From the entries below, report how many lines contain the string "moved". Give only that number.

··· Information supplied ···

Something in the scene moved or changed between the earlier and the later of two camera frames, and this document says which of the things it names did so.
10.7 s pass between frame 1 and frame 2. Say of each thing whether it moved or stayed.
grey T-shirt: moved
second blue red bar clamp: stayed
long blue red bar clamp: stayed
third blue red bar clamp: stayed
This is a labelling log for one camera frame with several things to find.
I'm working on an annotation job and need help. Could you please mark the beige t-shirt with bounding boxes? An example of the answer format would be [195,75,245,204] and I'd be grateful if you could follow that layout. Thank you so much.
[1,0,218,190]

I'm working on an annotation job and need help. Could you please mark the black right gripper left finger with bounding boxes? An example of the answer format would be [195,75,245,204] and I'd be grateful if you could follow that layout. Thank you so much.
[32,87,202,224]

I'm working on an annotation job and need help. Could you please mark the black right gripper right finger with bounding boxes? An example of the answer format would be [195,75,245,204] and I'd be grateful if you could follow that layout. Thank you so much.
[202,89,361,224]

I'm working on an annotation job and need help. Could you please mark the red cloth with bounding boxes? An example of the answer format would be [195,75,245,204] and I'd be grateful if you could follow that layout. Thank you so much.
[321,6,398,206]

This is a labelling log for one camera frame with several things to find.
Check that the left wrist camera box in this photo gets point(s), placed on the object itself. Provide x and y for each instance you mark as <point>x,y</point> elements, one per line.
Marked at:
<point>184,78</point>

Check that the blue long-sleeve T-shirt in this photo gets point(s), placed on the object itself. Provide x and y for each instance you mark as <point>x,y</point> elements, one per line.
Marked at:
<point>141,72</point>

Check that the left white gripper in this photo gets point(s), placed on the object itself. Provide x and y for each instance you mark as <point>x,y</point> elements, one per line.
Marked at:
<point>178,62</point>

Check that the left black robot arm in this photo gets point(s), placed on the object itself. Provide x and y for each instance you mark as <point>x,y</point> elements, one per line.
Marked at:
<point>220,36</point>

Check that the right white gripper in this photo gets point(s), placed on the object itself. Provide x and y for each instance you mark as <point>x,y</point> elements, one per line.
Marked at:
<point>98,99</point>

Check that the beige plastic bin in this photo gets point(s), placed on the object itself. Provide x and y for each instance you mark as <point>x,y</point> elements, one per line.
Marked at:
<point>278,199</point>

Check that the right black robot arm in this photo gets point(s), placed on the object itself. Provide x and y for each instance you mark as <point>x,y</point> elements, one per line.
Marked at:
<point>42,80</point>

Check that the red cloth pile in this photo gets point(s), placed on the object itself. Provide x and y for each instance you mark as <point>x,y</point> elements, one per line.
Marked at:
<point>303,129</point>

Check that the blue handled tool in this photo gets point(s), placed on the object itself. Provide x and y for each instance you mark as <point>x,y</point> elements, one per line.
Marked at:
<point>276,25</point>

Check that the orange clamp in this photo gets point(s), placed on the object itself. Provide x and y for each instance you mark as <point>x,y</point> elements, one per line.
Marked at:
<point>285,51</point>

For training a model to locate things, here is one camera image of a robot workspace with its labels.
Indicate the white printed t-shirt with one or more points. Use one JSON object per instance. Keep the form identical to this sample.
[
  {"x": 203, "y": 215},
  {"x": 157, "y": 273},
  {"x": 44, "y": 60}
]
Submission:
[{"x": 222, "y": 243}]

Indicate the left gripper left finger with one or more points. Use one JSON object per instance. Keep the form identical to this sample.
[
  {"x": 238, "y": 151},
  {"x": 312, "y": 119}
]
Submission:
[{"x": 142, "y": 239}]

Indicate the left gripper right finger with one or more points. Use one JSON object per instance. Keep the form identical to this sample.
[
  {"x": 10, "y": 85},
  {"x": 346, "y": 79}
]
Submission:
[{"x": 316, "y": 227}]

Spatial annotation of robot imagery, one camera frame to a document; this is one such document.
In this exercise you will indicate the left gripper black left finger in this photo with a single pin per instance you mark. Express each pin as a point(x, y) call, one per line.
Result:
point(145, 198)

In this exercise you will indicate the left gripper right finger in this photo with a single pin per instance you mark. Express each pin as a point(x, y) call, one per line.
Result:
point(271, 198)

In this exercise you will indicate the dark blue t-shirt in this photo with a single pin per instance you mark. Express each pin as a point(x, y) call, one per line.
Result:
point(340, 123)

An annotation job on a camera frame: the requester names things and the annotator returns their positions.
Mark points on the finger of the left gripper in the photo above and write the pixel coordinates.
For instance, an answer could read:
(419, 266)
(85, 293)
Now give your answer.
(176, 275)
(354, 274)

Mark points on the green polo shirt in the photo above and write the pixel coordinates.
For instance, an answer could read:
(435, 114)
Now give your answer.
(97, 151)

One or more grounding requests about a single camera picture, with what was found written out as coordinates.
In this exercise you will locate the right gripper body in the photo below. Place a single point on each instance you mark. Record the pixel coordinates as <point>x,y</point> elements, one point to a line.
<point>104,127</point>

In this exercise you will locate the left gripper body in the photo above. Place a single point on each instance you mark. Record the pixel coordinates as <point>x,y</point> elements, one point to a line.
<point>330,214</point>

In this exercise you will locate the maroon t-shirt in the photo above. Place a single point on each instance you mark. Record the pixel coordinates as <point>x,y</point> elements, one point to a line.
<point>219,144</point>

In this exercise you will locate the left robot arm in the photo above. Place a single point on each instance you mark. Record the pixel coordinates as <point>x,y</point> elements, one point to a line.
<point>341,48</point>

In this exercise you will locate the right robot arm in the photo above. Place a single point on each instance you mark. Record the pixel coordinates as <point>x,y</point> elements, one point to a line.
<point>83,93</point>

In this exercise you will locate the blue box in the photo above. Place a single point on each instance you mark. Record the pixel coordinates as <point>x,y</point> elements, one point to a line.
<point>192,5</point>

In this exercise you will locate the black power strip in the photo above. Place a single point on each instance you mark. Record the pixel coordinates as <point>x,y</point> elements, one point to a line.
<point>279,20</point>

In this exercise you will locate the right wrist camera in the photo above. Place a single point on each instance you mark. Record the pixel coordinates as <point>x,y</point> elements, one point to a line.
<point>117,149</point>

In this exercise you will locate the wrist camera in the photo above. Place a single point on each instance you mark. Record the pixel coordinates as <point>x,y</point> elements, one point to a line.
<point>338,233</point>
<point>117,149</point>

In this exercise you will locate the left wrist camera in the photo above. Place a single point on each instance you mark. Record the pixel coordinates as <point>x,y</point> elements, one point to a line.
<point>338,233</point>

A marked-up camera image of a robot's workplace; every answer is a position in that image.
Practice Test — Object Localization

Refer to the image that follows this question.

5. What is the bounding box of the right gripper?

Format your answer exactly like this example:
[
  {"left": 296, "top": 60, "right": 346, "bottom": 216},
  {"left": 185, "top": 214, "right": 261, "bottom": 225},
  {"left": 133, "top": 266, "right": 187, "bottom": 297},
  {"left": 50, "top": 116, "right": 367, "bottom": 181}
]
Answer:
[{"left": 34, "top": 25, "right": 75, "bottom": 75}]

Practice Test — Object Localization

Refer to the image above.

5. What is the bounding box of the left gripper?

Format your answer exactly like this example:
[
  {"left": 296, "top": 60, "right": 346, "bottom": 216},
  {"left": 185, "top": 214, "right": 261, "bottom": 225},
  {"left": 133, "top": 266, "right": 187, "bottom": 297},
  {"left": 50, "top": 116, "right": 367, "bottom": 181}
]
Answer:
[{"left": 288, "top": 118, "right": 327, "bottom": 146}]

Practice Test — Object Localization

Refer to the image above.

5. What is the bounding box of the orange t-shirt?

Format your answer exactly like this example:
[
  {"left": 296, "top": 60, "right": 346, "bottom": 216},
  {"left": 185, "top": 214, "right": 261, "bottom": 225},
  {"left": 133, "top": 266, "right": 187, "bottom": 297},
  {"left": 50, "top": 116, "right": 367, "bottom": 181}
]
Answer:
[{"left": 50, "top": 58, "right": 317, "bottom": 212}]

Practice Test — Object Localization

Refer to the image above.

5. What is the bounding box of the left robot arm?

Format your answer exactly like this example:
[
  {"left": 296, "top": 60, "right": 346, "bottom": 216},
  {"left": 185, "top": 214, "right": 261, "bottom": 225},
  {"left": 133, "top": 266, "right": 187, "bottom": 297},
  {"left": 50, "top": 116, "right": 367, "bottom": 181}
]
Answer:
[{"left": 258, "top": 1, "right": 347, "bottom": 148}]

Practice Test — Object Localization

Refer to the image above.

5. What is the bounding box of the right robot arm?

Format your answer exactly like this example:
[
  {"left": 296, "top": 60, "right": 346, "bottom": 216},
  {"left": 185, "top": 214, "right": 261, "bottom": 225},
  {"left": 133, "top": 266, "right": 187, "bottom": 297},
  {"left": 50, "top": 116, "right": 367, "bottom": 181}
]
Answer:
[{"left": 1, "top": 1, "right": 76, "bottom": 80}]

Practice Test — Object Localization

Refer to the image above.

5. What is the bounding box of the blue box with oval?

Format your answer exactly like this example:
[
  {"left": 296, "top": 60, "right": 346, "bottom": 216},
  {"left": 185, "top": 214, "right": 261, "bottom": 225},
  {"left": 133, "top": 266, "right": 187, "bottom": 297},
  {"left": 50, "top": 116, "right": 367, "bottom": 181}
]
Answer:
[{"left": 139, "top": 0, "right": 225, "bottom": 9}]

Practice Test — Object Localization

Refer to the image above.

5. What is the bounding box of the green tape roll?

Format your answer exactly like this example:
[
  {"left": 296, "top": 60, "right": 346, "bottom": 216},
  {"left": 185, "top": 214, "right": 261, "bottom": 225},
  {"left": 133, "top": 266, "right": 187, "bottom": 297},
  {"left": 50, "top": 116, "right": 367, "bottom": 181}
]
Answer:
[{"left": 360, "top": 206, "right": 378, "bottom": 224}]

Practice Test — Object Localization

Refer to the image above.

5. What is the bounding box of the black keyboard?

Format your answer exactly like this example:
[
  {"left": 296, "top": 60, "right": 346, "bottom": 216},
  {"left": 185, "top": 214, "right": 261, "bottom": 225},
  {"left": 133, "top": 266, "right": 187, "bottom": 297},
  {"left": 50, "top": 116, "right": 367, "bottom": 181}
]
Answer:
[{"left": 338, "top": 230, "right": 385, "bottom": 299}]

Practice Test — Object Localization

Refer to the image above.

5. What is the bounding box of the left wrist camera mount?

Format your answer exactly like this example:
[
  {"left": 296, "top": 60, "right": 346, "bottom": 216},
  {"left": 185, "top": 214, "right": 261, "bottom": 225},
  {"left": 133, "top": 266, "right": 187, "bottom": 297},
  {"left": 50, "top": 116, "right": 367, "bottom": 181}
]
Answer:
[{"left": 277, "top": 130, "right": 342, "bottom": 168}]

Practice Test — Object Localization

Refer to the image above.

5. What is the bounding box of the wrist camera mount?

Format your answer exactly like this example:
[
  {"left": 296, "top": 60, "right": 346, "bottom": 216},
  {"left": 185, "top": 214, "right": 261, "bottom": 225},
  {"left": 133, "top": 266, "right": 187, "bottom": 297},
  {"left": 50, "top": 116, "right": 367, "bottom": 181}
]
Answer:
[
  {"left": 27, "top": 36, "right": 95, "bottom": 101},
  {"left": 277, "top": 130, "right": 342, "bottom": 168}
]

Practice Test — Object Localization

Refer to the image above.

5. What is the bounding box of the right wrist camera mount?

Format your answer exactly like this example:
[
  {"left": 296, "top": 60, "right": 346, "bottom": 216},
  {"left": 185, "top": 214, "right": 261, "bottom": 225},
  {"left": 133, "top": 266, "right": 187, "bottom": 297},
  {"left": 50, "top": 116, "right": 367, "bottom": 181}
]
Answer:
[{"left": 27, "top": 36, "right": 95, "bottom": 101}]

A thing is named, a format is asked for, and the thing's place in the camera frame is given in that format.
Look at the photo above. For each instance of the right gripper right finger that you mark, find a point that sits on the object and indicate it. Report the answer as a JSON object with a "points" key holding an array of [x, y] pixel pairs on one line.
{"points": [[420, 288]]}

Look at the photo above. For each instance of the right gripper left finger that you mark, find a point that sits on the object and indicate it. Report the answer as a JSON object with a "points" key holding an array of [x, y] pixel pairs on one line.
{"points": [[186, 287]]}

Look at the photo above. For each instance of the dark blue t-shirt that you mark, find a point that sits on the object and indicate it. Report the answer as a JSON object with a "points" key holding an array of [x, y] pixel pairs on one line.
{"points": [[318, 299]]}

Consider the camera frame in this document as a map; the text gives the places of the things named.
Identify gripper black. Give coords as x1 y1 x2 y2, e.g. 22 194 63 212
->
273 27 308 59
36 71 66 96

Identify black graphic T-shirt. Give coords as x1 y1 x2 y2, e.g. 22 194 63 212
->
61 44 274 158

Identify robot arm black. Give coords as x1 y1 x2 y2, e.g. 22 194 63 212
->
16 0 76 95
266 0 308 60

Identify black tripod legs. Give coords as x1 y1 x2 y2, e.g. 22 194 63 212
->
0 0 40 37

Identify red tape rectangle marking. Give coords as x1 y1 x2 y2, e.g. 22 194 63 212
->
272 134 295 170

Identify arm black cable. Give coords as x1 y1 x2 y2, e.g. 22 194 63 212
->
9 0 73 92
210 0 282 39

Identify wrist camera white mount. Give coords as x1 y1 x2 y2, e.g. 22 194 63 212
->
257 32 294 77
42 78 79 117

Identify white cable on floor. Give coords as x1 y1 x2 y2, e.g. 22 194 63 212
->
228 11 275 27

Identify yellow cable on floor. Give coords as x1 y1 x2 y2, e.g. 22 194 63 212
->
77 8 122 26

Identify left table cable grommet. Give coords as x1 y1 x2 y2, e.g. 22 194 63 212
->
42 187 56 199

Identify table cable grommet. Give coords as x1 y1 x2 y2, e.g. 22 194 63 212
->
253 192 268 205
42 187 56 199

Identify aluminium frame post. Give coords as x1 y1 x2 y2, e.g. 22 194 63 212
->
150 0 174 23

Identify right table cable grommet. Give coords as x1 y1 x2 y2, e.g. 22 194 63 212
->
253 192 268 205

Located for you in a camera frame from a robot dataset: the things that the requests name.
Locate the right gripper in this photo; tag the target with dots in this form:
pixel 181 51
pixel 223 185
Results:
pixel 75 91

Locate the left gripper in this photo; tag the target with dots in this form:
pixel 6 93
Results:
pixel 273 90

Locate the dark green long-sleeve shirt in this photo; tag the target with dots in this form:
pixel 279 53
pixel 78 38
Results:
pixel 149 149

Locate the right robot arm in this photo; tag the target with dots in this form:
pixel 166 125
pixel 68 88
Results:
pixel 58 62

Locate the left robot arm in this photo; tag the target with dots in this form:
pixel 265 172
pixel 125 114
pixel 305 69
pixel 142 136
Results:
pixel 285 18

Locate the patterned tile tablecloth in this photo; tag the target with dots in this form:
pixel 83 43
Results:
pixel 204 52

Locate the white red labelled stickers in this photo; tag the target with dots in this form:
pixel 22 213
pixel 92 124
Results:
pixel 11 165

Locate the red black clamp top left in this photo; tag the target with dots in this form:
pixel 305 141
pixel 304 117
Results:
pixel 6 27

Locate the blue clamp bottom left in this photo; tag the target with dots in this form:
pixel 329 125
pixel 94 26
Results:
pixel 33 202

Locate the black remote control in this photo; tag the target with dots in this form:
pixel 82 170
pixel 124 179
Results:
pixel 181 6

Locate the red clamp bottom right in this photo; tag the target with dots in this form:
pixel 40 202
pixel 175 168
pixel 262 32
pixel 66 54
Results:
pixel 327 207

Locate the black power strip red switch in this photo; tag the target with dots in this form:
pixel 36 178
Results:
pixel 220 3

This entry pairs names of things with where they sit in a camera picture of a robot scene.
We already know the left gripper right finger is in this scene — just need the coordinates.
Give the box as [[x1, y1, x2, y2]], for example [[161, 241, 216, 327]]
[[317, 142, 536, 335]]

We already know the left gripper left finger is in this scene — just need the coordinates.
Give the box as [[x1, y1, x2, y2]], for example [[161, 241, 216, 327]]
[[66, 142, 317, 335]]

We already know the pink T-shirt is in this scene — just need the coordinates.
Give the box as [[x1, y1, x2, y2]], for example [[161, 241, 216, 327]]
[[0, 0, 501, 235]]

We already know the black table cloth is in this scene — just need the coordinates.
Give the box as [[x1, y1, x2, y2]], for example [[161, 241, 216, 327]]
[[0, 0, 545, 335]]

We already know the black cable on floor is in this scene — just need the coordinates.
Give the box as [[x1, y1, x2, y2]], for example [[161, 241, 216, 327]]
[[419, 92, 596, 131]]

···

**Solution to the exercise**
3